Abergel and her colleagues at Lawrence Berkeley National Laboratory are particularly interested in the isolation of heavy elements -- elements at the bottom of the periodic table that can be used for medical treatments, space exploration and nuclear energy production.
An element's separation factor describes how easily it can be separated from mixture.
"The higher the separation factor, the fewer contaminants there are," Abergel said. "Usually when you purify an element you'll go through the cycle many times to reduce contaminants."
The less an element needs to be purified, the faster and more cost-effective the isolation process is. For the researchers' new separation technique, Abergel and her colleagues experimented with actinium-225, an isotope that kills cancer cells but leaves healthy cells unharmed in targeted therapies.
Researchers at LBNL have been developing improved production processes for actinium-225.
"With any production process, you need to purify the final isotope," Abergel said. "Our method could be used right after production, before distribution."
In lab tests, scientists deployed synthetic ligands, small molecules that bind metal atoms.
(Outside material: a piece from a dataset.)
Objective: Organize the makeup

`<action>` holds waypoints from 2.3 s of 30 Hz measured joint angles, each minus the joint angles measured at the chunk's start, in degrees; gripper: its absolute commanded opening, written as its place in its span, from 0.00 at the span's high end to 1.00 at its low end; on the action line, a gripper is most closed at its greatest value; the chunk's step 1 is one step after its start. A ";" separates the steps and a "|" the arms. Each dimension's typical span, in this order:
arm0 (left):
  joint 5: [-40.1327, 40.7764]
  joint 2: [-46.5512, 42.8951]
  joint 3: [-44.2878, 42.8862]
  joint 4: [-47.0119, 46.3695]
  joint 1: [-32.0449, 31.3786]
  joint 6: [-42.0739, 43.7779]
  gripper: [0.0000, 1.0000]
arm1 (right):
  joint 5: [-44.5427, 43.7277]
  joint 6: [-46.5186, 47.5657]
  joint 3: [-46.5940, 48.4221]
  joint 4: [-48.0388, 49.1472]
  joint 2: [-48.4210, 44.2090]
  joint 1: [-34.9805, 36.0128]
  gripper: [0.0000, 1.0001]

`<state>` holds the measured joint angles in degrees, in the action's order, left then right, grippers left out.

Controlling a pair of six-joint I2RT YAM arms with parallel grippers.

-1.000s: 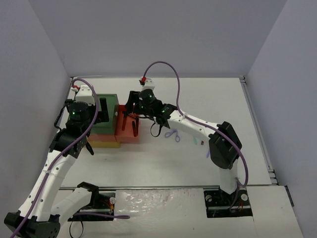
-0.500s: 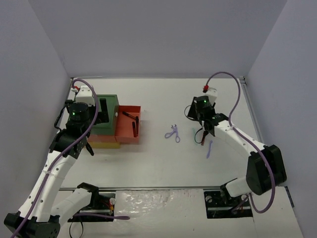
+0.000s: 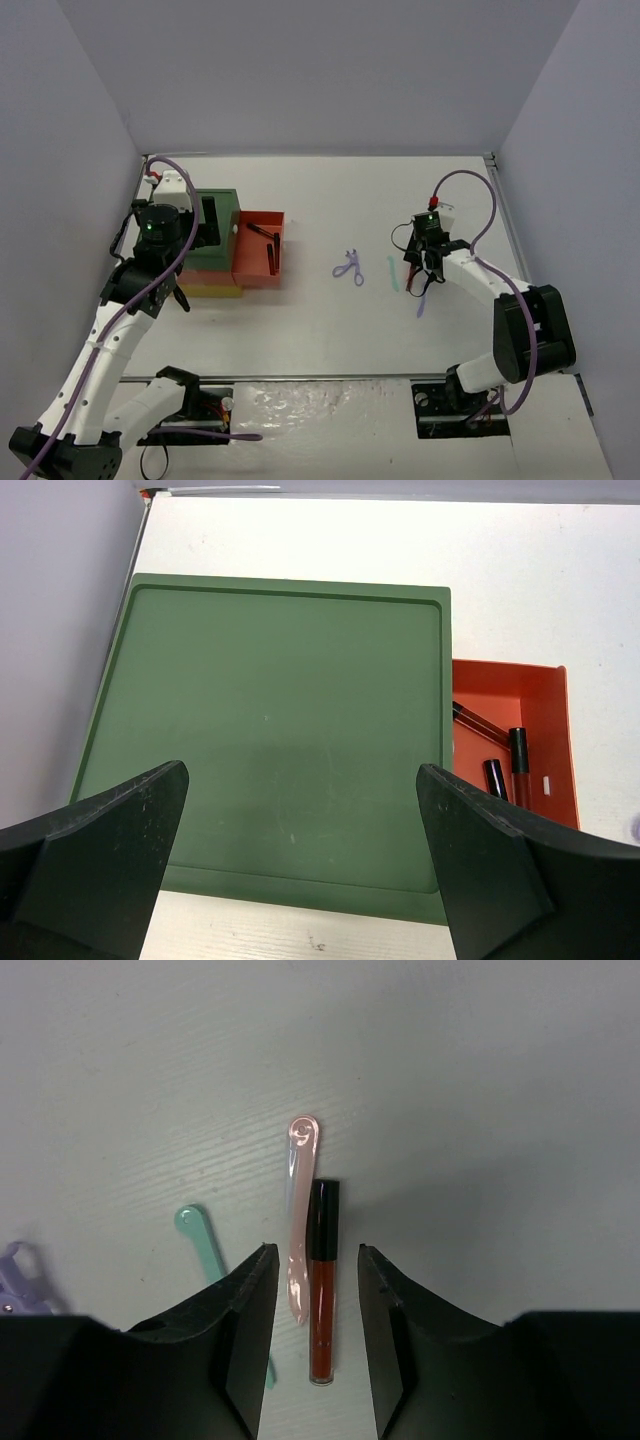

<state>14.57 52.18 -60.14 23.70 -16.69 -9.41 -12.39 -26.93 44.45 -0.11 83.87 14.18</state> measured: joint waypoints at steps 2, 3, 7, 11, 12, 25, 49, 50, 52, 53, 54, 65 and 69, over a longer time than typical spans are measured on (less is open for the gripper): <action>0.00 0.03 0.00 0.00 0.00 0.00 0.03 | 0.69 0.01 -0.08 0.23 1.29 -0.27 0.70; 0.00 0.05 0.00 0.00 0.00 0.00 0.03 | 1.03 0.01 -0.14 0.34 1.89 -0.41 0.71; 0.00 0.13 0.00 0.00 0.00 0.00 0.03 | 2.15 -0.01 -0.73 1.15 3.59 -0.94 0.73; 0.00 0.13 0.00 0.00 0.02 0.00 0.03 | 2.88 -0.05 -1.08 1.72 4.57 -1.50 0.74; -0.01 0.14 0.00 0.00 0.04 0.00 0.03 | 3.00 -0.08 -1.14 1.95 4.81 -1.65 0.74; -0.17 0.40 0.00 0.00 0.07 0.00 0.03 | 4.71 -1.61 -1.99 5.21 5.97 -2.91 1.00; -0.08 0.45 0.08 -0.02 0.29 0.02 0.03 | 11.09 -8.19 37.04 12.62 12.40 30.16 0.93; -0.05 0.46 0.09 -0.02 0.30 0.02 0.03 | 11.39 -8.32 39.04 13.54 14.90 31.59 0.90; 0.15 0.61 0.09 -0.04 0.33 0.02 0.03 | 12.51 -8.85 42.19 14.21 19.40 33.97 0.82; 0.24 0.73 0.10 -0.06 0.36 0.02 0.03 | 12.88 -8.99 43.37 14.46 21.32 34.65 0.78; 0.31 0.85 0.12 -0.07 0.40 0.02 0.03 | 13.18 -9.10 44.39 14.70 23.11 35.22 0.73; -0.27 4.72 0.72 -0.44 0.66 0.00 0.03 | 12.83 -4.92 45.69 13.02 27.73 34.61 0.28; -1.31 6.01 0.72 -0.52 0.66 -0.07 0.03 | 10.48 -2.05 43.04 11.67 24.93 33.12 0.20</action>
<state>13.26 58.19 -59.42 23.18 -16.03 -9.48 -1.91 -28.98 87.49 11.56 108.80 47.30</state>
Specific ligands can be used to target positive metal ions, which pull contaminants away from the element.
Scientists hope to use their new method to isolate different types of therapeutic isotopes.
"Based on what we've seen, this new method can really be generalized, as long as we have different charges on the metals we want to separate," Abergel said. "Having a good purification process available could make everything easier in terms of post-production processing and availability."